/* ----------------------------------------------------------------------------
 *
 * (c) The GHC Team, 2005-2011
 *
 * Macros for multi-CPU support
 *
 * Do not #include this file directly: #include "Rts.h" instead.
 *
 * To understand the structure of the RTS headers, see the wiki:
 *   https://gitlab.haskell.org/ghc/ghc/wikis/commentary/source-tree/includes
 *
 * -------------------------------------------------------------------------- */

#pragma once

#if defined(arm_HOST_ARCH) && defined(arm_HOST_ARCH_PRE_ARMv6)
void arm_atomic_spin_lock(void);
void arm_atomic_spin_unlock(void);
#endif

#if defined(THREADED_RTS)

/* ----------------------------------------------------------------------------
   Atomic operations
   ------------------------------------------------------------------------- */

#if !IN_STG_CODE || IN_STGCRUN
// We only want the barriers, e.g. write_barrier(), declared in .hc
// files.  Defining the other inline functions here causes type
// mismatch errors from gcc, because the generated C code is assuming
// that there are no prototypes in scope.

/*
 * The atomic exchange operation: xchg(p,w) exchanges the value
 * pointed to by p with the value w, returning the old value.
 *
 * Used for locking closures during updates (see lockClosure()
 * in includes/rts/storage/SMPClosureOps.h) and the MVar primops.
 */
EXTERN_INLINE StgWord xchg(StgPtr p, StgWord w);

/*
 * Compare-and-swap.  Atomically does this:
 *
 * cas(p,o,n) {
 *    r = *p;
 *    if (r == o) { *p = n };
 *    return r;
 * }
 */
EXTERN_INLINE StgWord cas(StgVolatilePtr p, StgWord o, StgWord n);

/*
 * Atomic addition by the provided quantity
 *
 * atomic_inc(p, n) {
 *   return ((*p) += n);
 * }
 */
EXTERN_INLINE StgWord atomic_inc(StgVolatilePtr p, StgWord n);


/*
 * Atomic decrement
 *
 * atomic_dec(p) {
 *   return --(*p);
 * }
 */
EXTERN_INLINE StgWord atomic_dec(StgVolatilePtr p);

/*
 * Busy-wait nop: this is a hint to the CPU that we are currently in a
 * busy-wait loop waiting for another CPU to change something.  On a
 * hypertreaded CPU it should yield to another thread, for example.
 */
EXTERN_INLINE void busy_wait_nop(void);

#endif // !IN_STG_CODE

/*
 * Various kinds of memory barrier.
 *  write_barrier: prevents future stores occurring before prededing stores.
 *  store_load_barrier: prevents future loads occurring before preceding stores.
 *  load_load_barrier: prevents future loads occurring before earlier loads.
 *
 * Reference for these: "The JSR-133 Cookbook for Compiler Writers"
 * http://gee.cs.oswego.edu/dl/jmm/cookbook.html
 *
 * To check whether you got these right, try the test in
 *   testsuite/tests/rts/testwsdeque.c
 * This tests the work-stealing deque implementation, which relies on
 * properly working store_load and load_load memory barriers.
 */
EXTERN_INLINE void write_barrier(void);
EXTERN_INLINE void store_load_barrier(void);
EXTERN_INLINE void load_load_barrier(void);

/* ----------------------------------------------------------------------------
   Implementations
   ------------------------------------------------------------------------- */

#if !IN_STG_CODE || IN_STGCRUN

/*
 * Exchange the value pointed to by p with w and return the former.

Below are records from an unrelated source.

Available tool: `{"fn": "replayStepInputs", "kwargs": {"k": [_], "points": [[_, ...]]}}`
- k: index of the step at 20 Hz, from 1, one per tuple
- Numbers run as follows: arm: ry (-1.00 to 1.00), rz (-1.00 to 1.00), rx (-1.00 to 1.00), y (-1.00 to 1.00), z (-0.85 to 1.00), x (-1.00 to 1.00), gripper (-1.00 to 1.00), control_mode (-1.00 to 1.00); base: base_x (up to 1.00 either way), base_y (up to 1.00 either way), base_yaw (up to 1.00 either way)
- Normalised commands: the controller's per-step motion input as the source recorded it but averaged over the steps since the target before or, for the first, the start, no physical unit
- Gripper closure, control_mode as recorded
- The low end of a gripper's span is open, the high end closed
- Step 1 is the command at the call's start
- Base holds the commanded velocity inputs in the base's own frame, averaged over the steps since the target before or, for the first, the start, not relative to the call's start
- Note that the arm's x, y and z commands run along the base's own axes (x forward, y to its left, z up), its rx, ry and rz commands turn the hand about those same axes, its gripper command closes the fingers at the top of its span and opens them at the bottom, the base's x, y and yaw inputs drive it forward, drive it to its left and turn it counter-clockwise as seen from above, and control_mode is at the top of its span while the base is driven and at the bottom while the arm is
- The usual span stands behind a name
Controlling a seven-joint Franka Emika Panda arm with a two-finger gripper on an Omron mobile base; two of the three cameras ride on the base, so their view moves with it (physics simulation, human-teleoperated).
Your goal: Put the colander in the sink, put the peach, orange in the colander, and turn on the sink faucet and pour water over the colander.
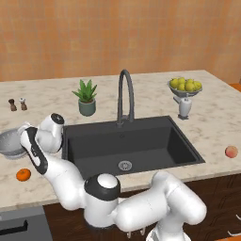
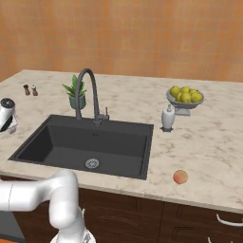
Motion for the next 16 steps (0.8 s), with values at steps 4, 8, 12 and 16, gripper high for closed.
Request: {"fn": "replayStepInputs", "kwargs": {"k": [4, 8, 12, 16], "points": [[0.1, 0.0, -0.07, 0.34, -0.18, 0.36, -1.0, -1.0, 0.0, 0.0, 0.0], [0.1, 0.0, -0.04, 0.26, -0.25, 0.4, -1.0, -1.0, 0.0, 0.0, 0.0], [0.12, 0.0, 0.0, 0.19, -0.1, 0.38, -1.0, -1.0, 0.0, 0.0, 0.0], [0.27, 0.0, -0.05, 0.11, -0.29, 0.01, 1.0, -1.0, 0.0, 0.0, 0.0]]}}
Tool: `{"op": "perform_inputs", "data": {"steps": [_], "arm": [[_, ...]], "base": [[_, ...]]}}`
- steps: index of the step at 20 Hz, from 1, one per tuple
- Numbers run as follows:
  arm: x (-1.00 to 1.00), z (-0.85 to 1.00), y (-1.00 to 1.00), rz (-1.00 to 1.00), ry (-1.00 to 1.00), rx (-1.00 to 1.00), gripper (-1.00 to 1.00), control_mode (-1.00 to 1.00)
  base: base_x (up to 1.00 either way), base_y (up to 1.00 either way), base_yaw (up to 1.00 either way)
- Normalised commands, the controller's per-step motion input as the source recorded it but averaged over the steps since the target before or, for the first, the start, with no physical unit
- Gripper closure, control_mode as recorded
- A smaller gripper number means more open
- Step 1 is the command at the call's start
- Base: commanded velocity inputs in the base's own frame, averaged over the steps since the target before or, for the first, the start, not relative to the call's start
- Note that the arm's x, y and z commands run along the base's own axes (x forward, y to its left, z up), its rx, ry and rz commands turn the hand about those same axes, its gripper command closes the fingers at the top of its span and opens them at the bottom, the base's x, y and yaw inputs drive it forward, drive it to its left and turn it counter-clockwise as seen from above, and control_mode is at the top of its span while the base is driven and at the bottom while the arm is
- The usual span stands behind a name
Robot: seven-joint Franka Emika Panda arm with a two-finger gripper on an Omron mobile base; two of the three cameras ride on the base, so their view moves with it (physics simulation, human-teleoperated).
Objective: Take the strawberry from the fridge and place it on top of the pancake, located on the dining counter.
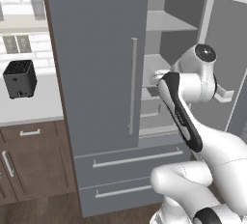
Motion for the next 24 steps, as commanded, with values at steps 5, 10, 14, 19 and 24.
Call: {"op": "perform_inputs", "data": {"steps": [5, 10, 14, 19, 24], "arm": [[0.12, 0.34, 0.68, -0.24, -0.04, -0.18, -1.0, -1.0], [0.57, 0.09, 0.22, 0.0, 0.06, -0.03, -1.0, -1.0], [0.41, 0.0, 0.0, 0.07, 0.01, 0.11, -1.0, -1.0], [0.3, 0.0, 0.29, 0.04, -0.07, 0.02, -1.0, -1.0], [0.38, 0.0, 0.19, 0.01, -0.02, 0.02, -1.0, -1.0]], "base": [[0.0, 0.0, 0.0], [0.0, 0.0, 0.0], [0.0, 0.0, 0.0], [0.0, 0.0, 0.0], [0.0, 0.0, 0.0]]}}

This
 * function is used to acquire a lock. An acquire memory barrier is sufficient
 * for a lock operation because corresponding unlock operation issues a
 * store-store barrier (write_barrier()) immediately before releasing the lock.
 */
EXTERN_INLINE StgWord
xchg(StgPtr p, StgWord w)
{
    // When porting GHC to a new platform check that
    // __sync_lock_test_and_set() actually stores w in *p.
    // Use test rts/atomicxchg to verify that the correct value is stored.
    // From the gcc manual:
    // (https://gcc.gnu.org/onlinedocs/gcc-4.4.3/gcc/Atomic-Builtins.html)
    // This built-in function, as described by Intel, is not
    // a traditional test-and-set operation, but rather an atomic
    // exchange operation.
    // [...]
    // Many targets have only minimal support for such locks,
    // and do not support a full exchange operation. In this case,
    // a target may support reduced functionality here by which the
    // only valid value to store is the immediate constant 1. The
    // exact value actually stored in *ptr is implementation defined.
    return __sync_lock_test_and_set(p, w);
}

/*
 * CMPXCHG - the single-word atomic compare-and-exchange instruction.  Used
 * in the STM implementation.
 */
EXTERN_INLINE StgWord
cas(StgVolatilePtr p, StgWord o, StgWord n)
{
    return __sync_val_compare_and_swap(p, o, n);
}

// RRN: Generalized to arbitrary increments to enable fetch-and-add in
// Haskell code (fetchAddIntArray#).
// PT: add-and-fetch, returns new value
EXTERN_INLINE StgWord
atomic_inc(StgVolatilePtr p, StgWord incr)
{
    return __sync_add_and_fetch(p, incr);
}

EXTERN_INLINE StgWord
atomic_dec(StgVolatilePtr p)
{
    return __sync_sub_and_fetch(p, (StgWord) 1);
}

/*
 * Some architectures have a way to tell the CPU that we're in a
 * busy-wait loop, and the processor should look for something else to
 * do (such as run another hardware thread).
 */
EXTERN_INLINE void
busy_wait_nop(void)
{
#if defined(i386_HOST_ARCH) || defined(x86_64_HOST_ARCH)
    // On Intel, the busy-wait-nop instruction is called "pause",
    // which is actually represented as a nop with the rep prefix.
    // On processors before the P4 this behaves as a nop; on P4 and
    // later it might do something clever like yield to another
    // hyperthread.  In any case, Intel recommends putting one
    // of these in a spin lock loop.
    __asm__ __volatile__ ("rep; nop");
#else
    // nothing
#endif
}

#endif // !IN_STG_CODE

/*
 * We need to tell both the compiler AND the CPU about the barriers.
 * It's no good preventing the CPU from reordering the operations if
 * the compiler has already done so - hence the "memory" restriction
 * on each of the barriers below.
 */
EXTERN_INLINE void
write_barrier(void) {
#if defined(NOSMP)
    return;
#elif defined(i386_HOST_ARCH) || defined(x86_64_HOST_ARCH)
    __asm__ __volatile__ ("" : : : "memory");
#elif defined(powerpc_HOST_ARCH) || defined(powerpc64_HOST_ARCH) \
    || defined(powerpc64le_HOST_ARCH)
    __asm__ __volatile__ ("lwsync" : : : "memory");
#elif defined(sparc_HOST_ARCH)
    /* Sparc in TSO mode does not require store/store barriers. */
    __asm__ __volatile__ ("" : : : "memory");
#elif defined(arm_HOST_ARCH) || defined(aarch64_HOST_ARCH)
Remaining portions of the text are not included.